To those fans bewitched by the band’s first two albums, this description might not seem like a creative overhaul: On their critical break-out, 2012’s A Church That Fits Our Needs, the North Carolinians conjured that same kind of inexplicable dreaminess, as Picker grappled with his mother’s suicide over lush, grandiose orchestrations. But even if Past Life elicits the same kind of visceral gut response (equal parts weeping and star-gazing) from its listeners, it approaches that style of epic catharsis in a brand new way. Instead of diving head-first into his own internal misery, as he did on Church, Picker aimed to “reach out and grab something” with this album, “to get ahold of something external.”
“It all started with me going into this museum at UNC University,” Picker says of the LP’s initial spark. “I was just looking for somewhere to start. It wasn’t very big, but they had a cool little modern art exhibit, and I just went into it with some headphones, listening to some Philip Glass, and I just sat down in front of these paintings and wrote a few poems.”
Through that external process, he developed the basic foundation for Past Life—a broad story about “two souls and this relationship, jumping from one life to the next together.” It’s a concept album in theory, but it registers on a primal, emotional level rather than as a narrative.

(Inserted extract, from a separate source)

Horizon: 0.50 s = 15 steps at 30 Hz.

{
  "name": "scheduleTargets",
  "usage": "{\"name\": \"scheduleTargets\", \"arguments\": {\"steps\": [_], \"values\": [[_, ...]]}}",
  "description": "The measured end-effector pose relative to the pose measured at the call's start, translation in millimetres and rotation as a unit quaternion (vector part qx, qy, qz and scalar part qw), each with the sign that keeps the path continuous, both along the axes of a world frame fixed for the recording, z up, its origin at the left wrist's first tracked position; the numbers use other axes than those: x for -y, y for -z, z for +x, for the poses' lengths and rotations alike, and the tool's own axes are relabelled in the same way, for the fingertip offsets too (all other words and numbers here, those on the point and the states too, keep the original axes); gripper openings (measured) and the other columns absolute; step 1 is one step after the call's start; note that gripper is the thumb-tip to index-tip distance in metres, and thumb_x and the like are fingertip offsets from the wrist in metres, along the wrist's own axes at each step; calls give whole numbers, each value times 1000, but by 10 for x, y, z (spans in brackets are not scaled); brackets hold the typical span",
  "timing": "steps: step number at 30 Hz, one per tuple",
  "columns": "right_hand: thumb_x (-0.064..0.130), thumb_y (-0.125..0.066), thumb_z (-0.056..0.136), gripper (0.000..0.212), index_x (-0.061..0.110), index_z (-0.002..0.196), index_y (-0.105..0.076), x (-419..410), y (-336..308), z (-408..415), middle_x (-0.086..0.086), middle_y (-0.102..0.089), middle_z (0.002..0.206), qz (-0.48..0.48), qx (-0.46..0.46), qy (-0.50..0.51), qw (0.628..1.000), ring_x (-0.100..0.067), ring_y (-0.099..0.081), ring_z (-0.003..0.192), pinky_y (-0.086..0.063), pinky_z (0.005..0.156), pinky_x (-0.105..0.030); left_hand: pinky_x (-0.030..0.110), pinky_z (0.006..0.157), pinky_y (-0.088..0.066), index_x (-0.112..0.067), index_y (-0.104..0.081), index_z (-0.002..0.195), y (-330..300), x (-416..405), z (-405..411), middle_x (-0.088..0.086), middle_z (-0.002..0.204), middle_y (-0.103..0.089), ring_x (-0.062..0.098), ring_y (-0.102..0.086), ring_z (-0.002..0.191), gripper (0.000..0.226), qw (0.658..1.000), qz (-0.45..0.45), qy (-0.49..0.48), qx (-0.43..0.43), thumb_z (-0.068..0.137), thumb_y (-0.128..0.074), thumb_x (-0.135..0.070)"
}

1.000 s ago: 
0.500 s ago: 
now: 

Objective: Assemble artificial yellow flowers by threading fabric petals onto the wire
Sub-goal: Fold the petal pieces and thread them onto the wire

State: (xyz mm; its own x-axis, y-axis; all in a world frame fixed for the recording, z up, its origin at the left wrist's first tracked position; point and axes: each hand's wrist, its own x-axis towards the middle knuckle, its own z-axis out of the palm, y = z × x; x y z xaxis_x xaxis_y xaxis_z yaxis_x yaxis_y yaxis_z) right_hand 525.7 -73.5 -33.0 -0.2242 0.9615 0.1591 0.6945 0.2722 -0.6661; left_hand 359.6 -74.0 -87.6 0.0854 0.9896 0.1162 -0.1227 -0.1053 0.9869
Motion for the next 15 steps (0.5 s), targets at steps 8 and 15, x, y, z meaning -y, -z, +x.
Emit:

Past Life was created as a cut-and-paste poetic collage, with a interwoven sense of time—on some tracks, the two souls chase each other through the ether and elsewhere “yearn for each other through a mirror.”
On paper, it sounds like intellectual fluff, but these are Picker’s most arresting and immediate songs to date. Inspired by Phillip Glass’ minimalist compositions (and even the focused sonic presence of Peter Gabriel’s So), Picker teamed up with producer Nicolas Vernhes (Deerhunter, Dirty Projectors) with the goal of stripping away the musical excess of his previous work.
“We got on a bit of a minimalism kick,” Picker says, noting the album’s loop-heavy production and lack of orchestrations. “We talked about how much we could tear away—exposing the essence of the song instead of filling the picture up with too much information. I was definitely attracted to that since the last records were very dense. I think that was at the core of all the decisions we were making. With fewer elements, those few elements could be bigger and take up more of the sonic picture. And also have more detail—the kick drum can have a lot more detail if a whole orchestra isn’t piled on top.”